• **Brief**: From the data below, copy out every line in which the word "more" occurs.

Stored items from a collection:

▬▬▬

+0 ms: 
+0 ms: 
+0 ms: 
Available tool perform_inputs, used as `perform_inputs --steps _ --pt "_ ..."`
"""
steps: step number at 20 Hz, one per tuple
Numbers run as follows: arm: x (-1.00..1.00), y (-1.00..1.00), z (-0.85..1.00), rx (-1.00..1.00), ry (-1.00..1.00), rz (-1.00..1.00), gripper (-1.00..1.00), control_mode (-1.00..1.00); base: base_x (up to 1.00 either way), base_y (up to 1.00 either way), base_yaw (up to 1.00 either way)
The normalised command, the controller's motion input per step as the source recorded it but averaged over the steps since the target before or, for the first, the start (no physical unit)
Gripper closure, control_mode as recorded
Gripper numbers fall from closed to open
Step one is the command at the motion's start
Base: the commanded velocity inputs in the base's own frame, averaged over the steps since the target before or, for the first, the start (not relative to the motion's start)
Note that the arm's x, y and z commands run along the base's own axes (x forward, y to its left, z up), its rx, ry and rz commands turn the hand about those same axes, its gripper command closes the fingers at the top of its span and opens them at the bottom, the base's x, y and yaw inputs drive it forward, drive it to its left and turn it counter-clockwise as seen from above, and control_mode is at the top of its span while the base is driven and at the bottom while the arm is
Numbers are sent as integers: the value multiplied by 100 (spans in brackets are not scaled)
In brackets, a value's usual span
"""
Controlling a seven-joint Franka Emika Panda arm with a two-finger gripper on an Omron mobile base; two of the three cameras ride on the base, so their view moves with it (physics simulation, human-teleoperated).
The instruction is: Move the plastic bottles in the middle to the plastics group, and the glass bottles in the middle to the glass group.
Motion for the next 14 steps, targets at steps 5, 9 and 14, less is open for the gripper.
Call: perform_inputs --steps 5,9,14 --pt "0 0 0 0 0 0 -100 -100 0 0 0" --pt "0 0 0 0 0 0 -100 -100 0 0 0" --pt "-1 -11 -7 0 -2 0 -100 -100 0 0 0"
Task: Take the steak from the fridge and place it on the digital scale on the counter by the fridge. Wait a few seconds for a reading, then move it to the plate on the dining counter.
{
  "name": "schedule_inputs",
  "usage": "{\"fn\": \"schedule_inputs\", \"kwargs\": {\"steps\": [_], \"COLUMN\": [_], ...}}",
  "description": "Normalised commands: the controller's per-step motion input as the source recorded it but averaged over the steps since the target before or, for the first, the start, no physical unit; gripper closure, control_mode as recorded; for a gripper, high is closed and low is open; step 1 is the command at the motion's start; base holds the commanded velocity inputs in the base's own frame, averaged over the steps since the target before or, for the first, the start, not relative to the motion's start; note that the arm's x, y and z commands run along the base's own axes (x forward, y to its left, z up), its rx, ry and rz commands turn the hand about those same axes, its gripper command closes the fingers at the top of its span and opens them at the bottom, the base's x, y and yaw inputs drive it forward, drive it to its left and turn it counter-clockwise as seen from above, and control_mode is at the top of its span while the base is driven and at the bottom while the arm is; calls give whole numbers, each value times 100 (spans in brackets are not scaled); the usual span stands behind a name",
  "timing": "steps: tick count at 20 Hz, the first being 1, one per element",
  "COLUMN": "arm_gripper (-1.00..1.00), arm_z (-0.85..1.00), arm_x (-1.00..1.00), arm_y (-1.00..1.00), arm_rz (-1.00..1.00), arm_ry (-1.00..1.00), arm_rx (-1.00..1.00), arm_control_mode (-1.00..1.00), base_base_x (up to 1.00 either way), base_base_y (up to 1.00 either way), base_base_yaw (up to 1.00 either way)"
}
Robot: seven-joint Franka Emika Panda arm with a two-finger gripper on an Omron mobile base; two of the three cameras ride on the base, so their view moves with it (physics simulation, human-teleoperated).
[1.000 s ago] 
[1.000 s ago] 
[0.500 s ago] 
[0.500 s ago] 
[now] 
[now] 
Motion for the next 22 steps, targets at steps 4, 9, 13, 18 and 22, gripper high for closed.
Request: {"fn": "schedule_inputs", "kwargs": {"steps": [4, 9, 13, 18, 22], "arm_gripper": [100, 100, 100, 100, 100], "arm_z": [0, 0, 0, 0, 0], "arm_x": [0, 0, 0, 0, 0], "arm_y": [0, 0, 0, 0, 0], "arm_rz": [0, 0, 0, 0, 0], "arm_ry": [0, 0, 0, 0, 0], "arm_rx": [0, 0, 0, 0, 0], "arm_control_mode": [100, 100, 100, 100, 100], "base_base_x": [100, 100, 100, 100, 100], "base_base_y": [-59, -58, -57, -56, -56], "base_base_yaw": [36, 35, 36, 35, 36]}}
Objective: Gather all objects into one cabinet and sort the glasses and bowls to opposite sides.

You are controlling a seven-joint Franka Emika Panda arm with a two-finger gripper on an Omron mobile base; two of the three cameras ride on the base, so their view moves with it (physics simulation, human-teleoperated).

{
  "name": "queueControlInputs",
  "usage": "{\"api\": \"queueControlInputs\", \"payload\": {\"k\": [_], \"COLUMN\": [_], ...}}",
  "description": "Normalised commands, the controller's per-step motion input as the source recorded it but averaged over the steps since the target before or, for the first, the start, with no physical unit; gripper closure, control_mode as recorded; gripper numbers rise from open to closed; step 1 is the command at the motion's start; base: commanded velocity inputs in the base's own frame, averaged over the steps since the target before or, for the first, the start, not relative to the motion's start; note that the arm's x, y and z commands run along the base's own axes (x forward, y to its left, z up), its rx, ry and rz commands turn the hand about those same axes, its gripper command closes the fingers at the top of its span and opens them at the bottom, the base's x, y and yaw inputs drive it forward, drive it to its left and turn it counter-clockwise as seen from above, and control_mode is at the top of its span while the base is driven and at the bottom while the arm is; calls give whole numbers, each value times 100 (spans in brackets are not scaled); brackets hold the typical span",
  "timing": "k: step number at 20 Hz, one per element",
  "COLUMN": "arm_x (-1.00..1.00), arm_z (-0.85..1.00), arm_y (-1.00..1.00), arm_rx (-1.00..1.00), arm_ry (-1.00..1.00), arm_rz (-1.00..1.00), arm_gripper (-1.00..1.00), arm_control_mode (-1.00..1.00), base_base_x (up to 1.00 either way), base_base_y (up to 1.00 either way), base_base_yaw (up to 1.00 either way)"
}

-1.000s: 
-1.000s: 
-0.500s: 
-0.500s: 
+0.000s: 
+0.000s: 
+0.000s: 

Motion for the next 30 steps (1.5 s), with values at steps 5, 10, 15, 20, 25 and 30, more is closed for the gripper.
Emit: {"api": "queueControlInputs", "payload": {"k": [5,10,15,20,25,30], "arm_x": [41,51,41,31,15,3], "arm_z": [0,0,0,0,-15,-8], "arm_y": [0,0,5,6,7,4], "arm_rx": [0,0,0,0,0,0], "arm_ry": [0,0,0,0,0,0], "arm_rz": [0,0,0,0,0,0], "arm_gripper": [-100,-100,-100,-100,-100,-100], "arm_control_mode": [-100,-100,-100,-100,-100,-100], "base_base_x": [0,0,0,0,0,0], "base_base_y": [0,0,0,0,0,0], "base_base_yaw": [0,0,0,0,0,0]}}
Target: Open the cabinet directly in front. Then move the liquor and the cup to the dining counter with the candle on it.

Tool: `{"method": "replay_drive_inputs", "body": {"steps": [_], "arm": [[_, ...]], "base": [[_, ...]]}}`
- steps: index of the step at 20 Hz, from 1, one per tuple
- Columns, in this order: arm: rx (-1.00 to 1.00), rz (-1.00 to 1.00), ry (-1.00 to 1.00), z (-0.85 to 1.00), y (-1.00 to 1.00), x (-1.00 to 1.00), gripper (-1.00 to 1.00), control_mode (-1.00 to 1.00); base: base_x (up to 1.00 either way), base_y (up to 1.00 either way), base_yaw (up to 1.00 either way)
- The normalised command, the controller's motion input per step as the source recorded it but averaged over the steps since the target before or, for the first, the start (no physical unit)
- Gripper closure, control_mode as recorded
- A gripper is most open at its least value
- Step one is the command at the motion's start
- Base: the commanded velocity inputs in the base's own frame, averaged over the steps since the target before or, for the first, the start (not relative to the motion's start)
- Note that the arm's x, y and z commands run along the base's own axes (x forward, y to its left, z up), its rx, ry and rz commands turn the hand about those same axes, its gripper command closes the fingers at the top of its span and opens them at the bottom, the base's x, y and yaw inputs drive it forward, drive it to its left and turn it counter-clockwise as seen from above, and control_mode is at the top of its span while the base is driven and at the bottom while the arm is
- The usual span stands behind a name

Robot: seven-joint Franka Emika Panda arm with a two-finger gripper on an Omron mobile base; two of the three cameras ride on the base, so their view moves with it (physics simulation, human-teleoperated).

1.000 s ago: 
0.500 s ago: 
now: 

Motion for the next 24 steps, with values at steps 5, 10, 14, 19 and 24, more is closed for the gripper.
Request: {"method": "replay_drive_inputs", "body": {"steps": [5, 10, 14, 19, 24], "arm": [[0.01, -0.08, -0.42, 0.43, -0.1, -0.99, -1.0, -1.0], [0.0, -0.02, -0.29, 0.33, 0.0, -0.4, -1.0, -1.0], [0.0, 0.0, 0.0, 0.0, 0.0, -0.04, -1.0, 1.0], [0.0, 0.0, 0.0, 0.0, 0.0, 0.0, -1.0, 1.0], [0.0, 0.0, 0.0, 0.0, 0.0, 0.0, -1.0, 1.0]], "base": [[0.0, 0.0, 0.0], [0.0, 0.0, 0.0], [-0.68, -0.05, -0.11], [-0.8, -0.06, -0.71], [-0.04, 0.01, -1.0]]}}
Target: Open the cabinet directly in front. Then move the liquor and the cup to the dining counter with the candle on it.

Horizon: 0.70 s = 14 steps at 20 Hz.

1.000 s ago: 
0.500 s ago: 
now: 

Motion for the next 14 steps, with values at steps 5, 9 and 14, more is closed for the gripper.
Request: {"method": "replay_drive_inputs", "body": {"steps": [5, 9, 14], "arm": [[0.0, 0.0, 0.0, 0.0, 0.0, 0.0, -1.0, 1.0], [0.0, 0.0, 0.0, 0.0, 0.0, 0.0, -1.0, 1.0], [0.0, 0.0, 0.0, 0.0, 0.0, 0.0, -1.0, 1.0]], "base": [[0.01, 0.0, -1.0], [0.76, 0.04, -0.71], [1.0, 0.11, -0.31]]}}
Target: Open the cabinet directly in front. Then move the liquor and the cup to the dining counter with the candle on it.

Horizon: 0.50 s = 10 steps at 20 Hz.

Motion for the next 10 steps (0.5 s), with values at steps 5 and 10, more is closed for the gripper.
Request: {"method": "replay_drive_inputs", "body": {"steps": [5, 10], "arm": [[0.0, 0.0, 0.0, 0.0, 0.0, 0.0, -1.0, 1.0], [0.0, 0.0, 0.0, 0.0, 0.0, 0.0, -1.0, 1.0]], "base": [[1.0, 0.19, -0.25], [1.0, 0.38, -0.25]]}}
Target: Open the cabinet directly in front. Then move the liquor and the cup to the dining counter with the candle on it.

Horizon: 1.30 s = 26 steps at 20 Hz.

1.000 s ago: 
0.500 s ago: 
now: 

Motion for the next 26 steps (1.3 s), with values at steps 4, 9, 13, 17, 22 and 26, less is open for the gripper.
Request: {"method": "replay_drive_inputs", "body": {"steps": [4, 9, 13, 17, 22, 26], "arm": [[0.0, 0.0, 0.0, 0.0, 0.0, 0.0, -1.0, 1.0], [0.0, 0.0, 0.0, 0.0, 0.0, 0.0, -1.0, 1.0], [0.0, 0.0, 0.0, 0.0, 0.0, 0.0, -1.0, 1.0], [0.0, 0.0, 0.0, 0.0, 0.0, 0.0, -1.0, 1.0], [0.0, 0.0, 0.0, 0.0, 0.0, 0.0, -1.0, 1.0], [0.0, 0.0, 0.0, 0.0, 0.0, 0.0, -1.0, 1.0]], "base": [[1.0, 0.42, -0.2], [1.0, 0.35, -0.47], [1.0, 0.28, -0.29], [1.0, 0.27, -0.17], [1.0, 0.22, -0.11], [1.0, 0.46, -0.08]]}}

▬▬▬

• **Problem solution**:
Motion for the next 30 steps (1.5 s), with values at steps 5, 10, 15, 20, 25 and 30, more is closed for the gripper.
Motion for the next 24 steps, with values at steps 5, 10, 14, 19 and 24, more is closed for the gripper.
Motion for the next 14 steps, with values at steps 5, 9 and 14, more is closed for the gripper.
Motion for the next 10 steps (0.5 s), with values at steps 5 and 10, more is closed for the gripper.

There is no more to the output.